Within this context came Davotoglu's recent visit to Baghdad , which "highlighted the need for great cooperation between Turkey and Iraq against the Sunni-Shiite conflict," according to www.turkishweekly.net on this November 13. Moreover, he "personally" wanted "to spend the month of Muharram every year in (the Iraqi Shiite holy places of) Karbala and Najaf with our (Shiite) brothers there."

Within the same "backpedaling" context came Erdogan's playing the host last week to the president of the Iraqi Kurdistan Regional Government, Massoud Barzani, not in Ankara , but in Diyarbakir , which Turkish Kurds cherish as their capital in the same way Iraqi Kurds cherish Kirkuk .

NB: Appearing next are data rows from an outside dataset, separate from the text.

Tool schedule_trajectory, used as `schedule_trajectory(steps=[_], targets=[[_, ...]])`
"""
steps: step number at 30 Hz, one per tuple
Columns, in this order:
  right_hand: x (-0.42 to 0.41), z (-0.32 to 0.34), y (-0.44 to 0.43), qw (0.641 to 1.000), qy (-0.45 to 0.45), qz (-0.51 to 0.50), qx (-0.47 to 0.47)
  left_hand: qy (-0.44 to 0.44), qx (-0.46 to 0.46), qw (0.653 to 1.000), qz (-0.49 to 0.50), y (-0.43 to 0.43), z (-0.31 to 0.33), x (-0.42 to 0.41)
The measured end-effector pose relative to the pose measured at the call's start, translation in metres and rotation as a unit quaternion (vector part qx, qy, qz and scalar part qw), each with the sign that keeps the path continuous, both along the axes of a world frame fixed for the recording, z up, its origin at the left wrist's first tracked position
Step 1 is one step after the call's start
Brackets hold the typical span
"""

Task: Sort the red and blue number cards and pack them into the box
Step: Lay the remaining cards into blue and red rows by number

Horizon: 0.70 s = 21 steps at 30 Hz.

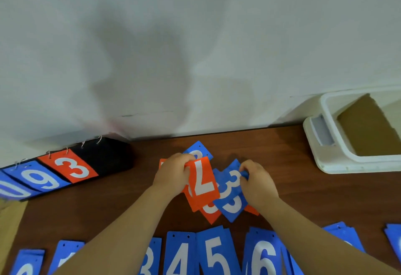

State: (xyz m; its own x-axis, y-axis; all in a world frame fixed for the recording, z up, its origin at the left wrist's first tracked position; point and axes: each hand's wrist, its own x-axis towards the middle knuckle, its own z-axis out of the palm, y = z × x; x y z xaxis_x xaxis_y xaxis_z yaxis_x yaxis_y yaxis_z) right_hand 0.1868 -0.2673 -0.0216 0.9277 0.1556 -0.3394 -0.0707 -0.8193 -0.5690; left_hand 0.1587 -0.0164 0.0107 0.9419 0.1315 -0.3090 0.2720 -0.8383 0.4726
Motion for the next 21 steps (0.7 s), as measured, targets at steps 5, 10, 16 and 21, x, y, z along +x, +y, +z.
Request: schedule_trajectory(steps=[5,10,16,21], targets=[[-0.016,0.030,-0.020,0.997,-0.021,-0.051,0.054,-0.045,-0.041,0.994,0.095,-0.007,0.021,-0.024],[-0.043,0.073,-0.040,0.988,-0.048,-0.088,0.116,-0.107,-0.105,0.977,0.151,-0.021,0.049,-0.059],[-0.084,0.127,-0.059,0.965,-0.087,-0.152,0.197,-0.187,-0.186,0.930,0.255,-0.039,0.084,-0.100],[-0.117,0.171,-0.068,0.952,-0.124,-0.160,0.229,-0.225,-0.219,0.907,0.280,-0.053,0.125,-0.125]])
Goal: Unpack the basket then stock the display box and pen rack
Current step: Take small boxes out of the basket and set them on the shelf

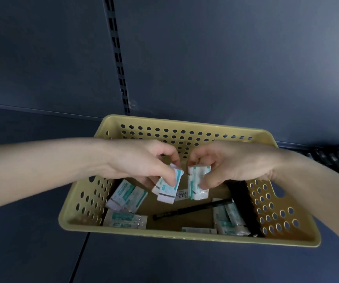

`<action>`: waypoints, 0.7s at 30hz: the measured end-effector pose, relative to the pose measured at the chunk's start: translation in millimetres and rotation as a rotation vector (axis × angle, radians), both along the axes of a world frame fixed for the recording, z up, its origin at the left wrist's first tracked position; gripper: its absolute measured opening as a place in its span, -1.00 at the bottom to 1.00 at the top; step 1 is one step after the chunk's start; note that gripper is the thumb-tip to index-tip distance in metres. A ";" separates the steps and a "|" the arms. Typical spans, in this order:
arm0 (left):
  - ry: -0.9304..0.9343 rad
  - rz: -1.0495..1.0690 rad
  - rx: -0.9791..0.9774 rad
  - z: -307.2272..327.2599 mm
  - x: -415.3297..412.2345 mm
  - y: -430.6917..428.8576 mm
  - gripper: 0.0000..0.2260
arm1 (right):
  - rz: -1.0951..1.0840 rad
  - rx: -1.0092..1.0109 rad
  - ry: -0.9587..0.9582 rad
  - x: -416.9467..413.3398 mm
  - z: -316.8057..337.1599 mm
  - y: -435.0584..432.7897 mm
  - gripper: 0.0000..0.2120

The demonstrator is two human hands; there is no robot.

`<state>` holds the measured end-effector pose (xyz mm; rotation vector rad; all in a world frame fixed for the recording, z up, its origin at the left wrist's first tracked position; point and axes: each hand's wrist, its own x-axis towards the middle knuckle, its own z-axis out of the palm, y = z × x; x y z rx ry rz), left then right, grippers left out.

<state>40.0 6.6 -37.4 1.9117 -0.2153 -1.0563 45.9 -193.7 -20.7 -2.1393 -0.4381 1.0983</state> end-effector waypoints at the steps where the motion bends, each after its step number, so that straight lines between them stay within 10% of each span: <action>1: 0.051 0.017 -0.036 1.0 -0.5 0.8 -0.82 | -0.001 0.005 0.039 0.9 1.0 -2.4 -0.75; 11: -0.055 -0.628 0.354 16.6 -2.3 10.7 -0.80 | 0.284 -0.178 -0.062 -7.7 3.7 -8.6 -0.79; 21: 0.032 -0.735 0.427 12.0 -4.1 10.5 -0.95 | 0.574 -0.310 0.111 -15.7 -1.5 18.8 -0.72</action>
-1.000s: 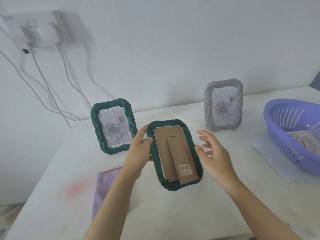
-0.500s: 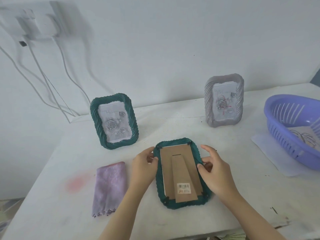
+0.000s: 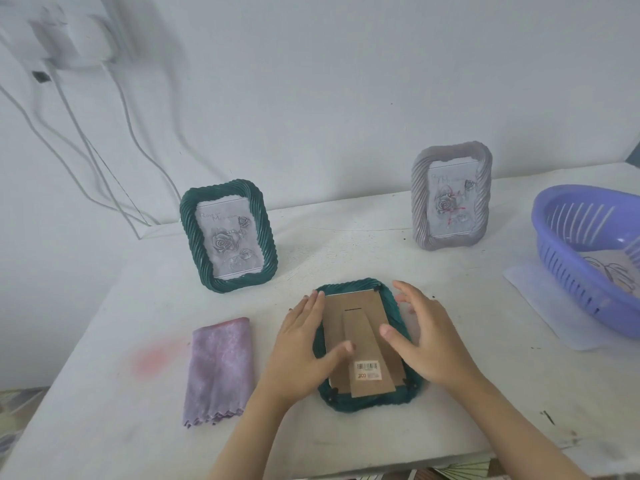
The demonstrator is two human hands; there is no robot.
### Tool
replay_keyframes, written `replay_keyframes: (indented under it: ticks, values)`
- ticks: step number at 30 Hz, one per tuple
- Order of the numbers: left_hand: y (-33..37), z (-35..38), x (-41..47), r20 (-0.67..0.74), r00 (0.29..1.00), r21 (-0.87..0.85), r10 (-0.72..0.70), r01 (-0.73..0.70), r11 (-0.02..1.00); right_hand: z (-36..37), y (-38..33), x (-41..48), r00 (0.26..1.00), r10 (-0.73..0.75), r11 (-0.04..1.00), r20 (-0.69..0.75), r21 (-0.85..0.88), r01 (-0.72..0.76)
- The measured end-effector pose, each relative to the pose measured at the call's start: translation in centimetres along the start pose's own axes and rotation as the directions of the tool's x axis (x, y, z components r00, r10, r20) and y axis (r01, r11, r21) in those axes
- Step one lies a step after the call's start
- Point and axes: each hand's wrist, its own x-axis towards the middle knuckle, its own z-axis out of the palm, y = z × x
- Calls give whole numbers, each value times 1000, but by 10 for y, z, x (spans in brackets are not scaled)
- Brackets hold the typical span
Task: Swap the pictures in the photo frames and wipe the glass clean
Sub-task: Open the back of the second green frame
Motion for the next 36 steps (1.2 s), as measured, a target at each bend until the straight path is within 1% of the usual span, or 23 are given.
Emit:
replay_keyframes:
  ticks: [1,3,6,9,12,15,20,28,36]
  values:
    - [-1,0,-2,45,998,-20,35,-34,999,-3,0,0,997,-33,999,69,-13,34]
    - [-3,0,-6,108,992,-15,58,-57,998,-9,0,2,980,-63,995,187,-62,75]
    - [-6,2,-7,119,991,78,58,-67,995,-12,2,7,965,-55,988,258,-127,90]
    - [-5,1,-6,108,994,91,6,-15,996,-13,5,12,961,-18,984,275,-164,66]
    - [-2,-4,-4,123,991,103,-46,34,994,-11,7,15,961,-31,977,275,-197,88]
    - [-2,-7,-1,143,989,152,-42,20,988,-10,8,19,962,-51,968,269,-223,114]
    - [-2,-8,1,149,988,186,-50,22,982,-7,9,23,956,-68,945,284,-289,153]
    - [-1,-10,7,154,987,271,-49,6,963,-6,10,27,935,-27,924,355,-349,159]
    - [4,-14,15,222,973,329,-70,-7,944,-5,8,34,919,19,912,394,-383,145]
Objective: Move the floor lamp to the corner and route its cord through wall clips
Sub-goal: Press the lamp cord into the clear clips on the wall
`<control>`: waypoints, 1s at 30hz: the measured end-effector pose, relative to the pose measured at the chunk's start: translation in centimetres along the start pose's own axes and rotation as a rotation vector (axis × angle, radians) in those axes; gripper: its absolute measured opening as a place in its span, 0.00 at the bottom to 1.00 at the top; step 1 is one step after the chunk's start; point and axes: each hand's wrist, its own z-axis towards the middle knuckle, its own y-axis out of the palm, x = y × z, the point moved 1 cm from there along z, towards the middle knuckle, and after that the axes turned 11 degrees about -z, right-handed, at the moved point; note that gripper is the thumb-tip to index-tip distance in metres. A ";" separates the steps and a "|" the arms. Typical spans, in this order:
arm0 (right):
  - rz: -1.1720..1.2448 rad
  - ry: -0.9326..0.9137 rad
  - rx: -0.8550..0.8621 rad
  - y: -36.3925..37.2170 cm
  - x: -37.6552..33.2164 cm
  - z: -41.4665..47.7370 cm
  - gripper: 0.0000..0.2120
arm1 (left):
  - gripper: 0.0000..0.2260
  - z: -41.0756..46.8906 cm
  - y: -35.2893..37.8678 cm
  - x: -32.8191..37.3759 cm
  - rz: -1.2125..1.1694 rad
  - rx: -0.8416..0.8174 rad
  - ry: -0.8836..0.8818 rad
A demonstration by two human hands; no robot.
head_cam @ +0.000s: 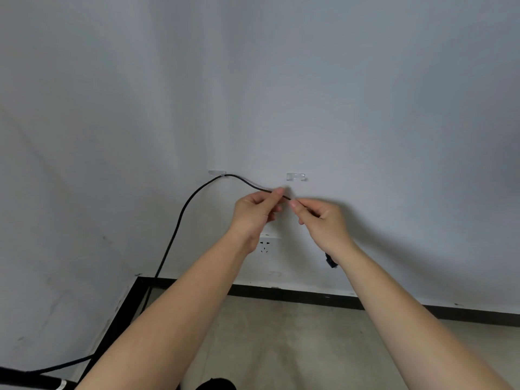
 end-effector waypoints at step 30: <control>-0.334 -0.035 0.378 -4.2 -0.1 1.7 0.12 | 0.06 -0.1 3.0 0.6 -0.517 0.197 -0.135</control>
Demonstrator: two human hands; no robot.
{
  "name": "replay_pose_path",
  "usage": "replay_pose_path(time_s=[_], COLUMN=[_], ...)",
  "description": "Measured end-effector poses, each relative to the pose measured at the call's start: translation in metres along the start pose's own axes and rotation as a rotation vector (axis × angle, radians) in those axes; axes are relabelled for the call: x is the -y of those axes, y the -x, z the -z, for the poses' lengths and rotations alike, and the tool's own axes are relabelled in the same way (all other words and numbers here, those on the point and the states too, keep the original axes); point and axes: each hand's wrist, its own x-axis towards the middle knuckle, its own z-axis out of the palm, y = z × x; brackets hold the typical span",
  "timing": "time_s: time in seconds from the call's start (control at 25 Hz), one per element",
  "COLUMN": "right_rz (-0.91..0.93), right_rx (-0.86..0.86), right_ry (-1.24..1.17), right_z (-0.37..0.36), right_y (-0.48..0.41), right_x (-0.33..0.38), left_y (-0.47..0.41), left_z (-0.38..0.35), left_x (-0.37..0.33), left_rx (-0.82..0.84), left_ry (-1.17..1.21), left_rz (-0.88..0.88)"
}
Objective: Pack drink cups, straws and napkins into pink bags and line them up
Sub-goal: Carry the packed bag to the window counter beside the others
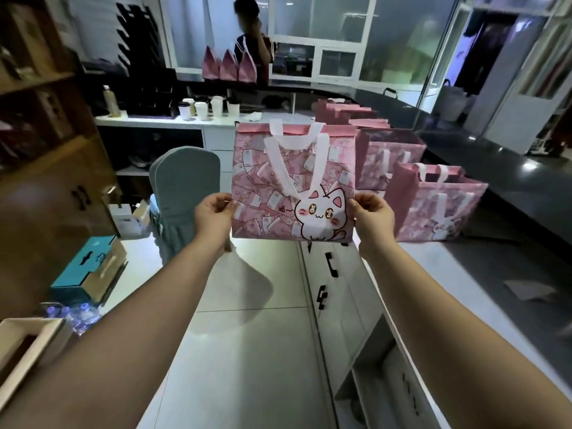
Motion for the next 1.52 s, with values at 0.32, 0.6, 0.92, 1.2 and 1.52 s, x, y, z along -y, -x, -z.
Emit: replay_pose_path(time_s=[0.32, 0.6, 0.92, 1.2, 1.52], right_rz=[0.005, 0.008, -0.009, 0.04, 0.038], right_rx=[0.168, 0.201, 0.208, 0.193, 0.167], right_ry=[-0.043, -0.081, -0.057, -0.057, -0.03], right_z=[-0.082, -0.189, -0.313, -0.454, -0.542], right_y=[-0.22, -0.377, -0.526, -0.713, -0.917], right_x=[-0.006, -0.019, -0.072, -0.073, -0.125], left_y=[-0.2, -0.363, -0.558, -0.807, -0.983], left_z=[-0.099, -0.146, -0.179, -0.234, -0.327], left_x=[0.008, 0.011, 0.057, 0.058, 0.105], left_rx=[-0.062, -0.14, -0.153, -0.058, -0.061], left_ry=[-0.063, -0.061, -0.06, 0.003, 0.09], left_rz=[-0.107, -0.088, -0.092, -0.038, 0.024])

However, on the same day of Barzani's visit Erdogan ruled out the possibility of granting Turkish Kurds their universal right of self-determination when he announced "Islamic brotherhood" as the solution for the Kurdish ethnic conflict in Turkey , while his deputy, Bulent Arinc, announced that "a general amnesty" for Kurdish detainees "is not on today's agenda." Three days earlier, on this November 15, Turkish President Abdullah Gul said, "Turkey cannot permit (the) fait accompli" of declaring a Kurdish provisional self-rule along its southern borders in Syria which his prime minister's counterproductive policies created together with an al-Qaeda-dominated northeastern strip of Syrian land.

Erdogan's neo-Ottomanism charged by his Islamist sectarian ideology as a tool has backfired to alienate both Sunni and Shiite regional environment, the Syrian, Iraqi, Egyptian, Emirati, Saudi and Lebanese Arabs, Kurds, Armenians, Israelis and Iranians as well as Turkish and regional liberals and secularists. His foreign policy is in shambles with a heavy economic price as shown by the recent 13.2% devaluation of the Turkish lira against the US dollar.

"Backpedaling" might be too late to get Erdogan and his party through the upcoming local elections next March and the presidential elections which will follow in August next year.